Me and my wife were born and spent most of our life in Russia, we were pretty
well of and yet since moving to US we realized how sad it actually was.

The collective consciousness of Russia is still heavily polluted with pain,
fear, uncertainty and mistrust of everyone because of the terrible events that
unfolded throughout it's history, but mostly in 20th century. Millions were
murdered and executed during and after the revolution, more were executed
before 2nd world war, 10s of millions died in the 2nd world war.

Repressions, starvation, constant economic struggles nullifying people's
saving and results of life's work and at the end of work life, a sight of a
miserly pension that unifies everyone, regardless of previous status in life,
in poverty. Most old people who live on a pension look like homeless people in
US.

Russian families mostly are highly codependent and dysfunctional, a lot of men
drink and women resort to constant unhappy nagging and displeased demeanor. A
lot of spouse relationships play out the role child/parent, where the wife is
being a parent and husband is being unruly child, avoiding the
responsibilities and hiding from the consequences. Public displays of
affection are almost non-existant, very hard to find genuinely happy couples,
especially those who've been married for a while.

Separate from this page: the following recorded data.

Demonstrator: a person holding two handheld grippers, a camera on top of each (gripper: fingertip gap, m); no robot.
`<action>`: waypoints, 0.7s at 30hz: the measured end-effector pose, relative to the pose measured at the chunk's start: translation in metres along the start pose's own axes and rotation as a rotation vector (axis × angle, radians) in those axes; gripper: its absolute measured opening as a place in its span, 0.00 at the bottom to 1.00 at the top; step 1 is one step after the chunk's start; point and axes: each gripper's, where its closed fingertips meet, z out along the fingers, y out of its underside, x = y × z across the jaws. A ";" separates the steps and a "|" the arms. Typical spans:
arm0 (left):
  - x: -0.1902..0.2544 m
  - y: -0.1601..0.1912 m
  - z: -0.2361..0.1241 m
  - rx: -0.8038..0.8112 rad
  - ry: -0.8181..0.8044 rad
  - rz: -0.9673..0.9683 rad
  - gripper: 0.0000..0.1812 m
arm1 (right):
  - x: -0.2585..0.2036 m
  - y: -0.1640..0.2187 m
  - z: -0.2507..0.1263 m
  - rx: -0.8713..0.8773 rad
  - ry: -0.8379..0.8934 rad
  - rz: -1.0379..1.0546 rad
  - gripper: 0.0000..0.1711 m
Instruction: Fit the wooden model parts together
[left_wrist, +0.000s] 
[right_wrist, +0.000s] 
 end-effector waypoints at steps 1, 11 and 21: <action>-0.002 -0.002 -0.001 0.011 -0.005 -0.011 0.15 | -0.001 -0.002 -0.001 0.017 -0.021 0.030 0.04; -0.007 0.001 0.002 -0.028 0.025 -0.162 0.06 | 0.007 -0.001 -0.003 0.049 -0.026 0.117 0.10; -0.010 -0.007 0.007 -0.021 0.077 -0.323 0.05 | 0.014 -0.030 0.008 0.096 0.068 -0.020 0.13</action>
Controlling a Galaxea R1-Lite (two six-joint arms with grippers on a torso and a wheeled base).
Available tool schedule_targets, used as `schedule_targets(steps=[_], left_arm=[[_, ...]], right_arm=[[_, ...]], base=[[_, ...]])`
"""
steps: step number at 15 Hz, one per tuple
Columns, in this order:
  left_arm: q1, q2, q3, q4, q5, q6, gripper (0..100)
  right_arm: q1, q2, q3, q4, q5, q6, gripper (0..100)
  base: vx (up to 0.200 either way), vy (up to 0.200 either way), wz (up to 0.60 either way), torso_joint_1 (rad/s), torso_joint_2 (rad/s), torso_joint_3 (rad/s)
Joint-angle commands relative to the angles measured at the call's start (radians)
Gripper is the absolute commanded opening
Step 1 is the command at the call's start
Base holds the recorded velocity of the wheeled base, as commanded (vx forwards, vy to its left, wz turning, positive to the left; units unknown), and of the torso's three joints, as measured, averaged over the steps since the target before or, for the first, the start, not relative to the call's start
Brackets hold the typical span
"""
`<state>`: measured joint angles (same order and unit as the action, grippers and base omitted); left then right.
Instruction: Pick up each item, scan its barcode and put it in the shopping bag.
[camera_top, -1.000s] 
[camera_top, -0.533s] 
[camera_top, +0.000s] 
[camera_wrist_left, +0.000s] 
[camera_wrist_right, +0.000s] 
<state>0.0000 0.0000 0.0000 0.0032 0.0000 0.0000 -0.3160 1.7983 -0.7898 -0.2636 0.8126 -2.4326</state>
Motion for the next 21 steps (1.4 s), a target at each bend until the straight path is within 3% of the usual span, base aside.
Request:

The country itself has terrible ecology, most cities struggle with crazy
levels of pollution because of the car traffic and factories built within city
limits. A lot of cars are from soviet times so they produce a lot of smoke,
sometimes after a bus passes you by you can't see anything because of the
clouds of black smoke.

The cities are covered in soot and the roads are covered in dirt, sand and
road salt. That dirt is everywhere, covering the trees, cars, houses. It's
unthinkable to live in Russia and don't clean you shoes every couple of days,
because they get very dirty. After every rain the dirt is everywhere. All of
this combined makes cities look grey, especially during the spring, winter and
fall, excluding the short summer period that lasts usually around 3 months
where green of the trees and grass dilutes all of this a bit.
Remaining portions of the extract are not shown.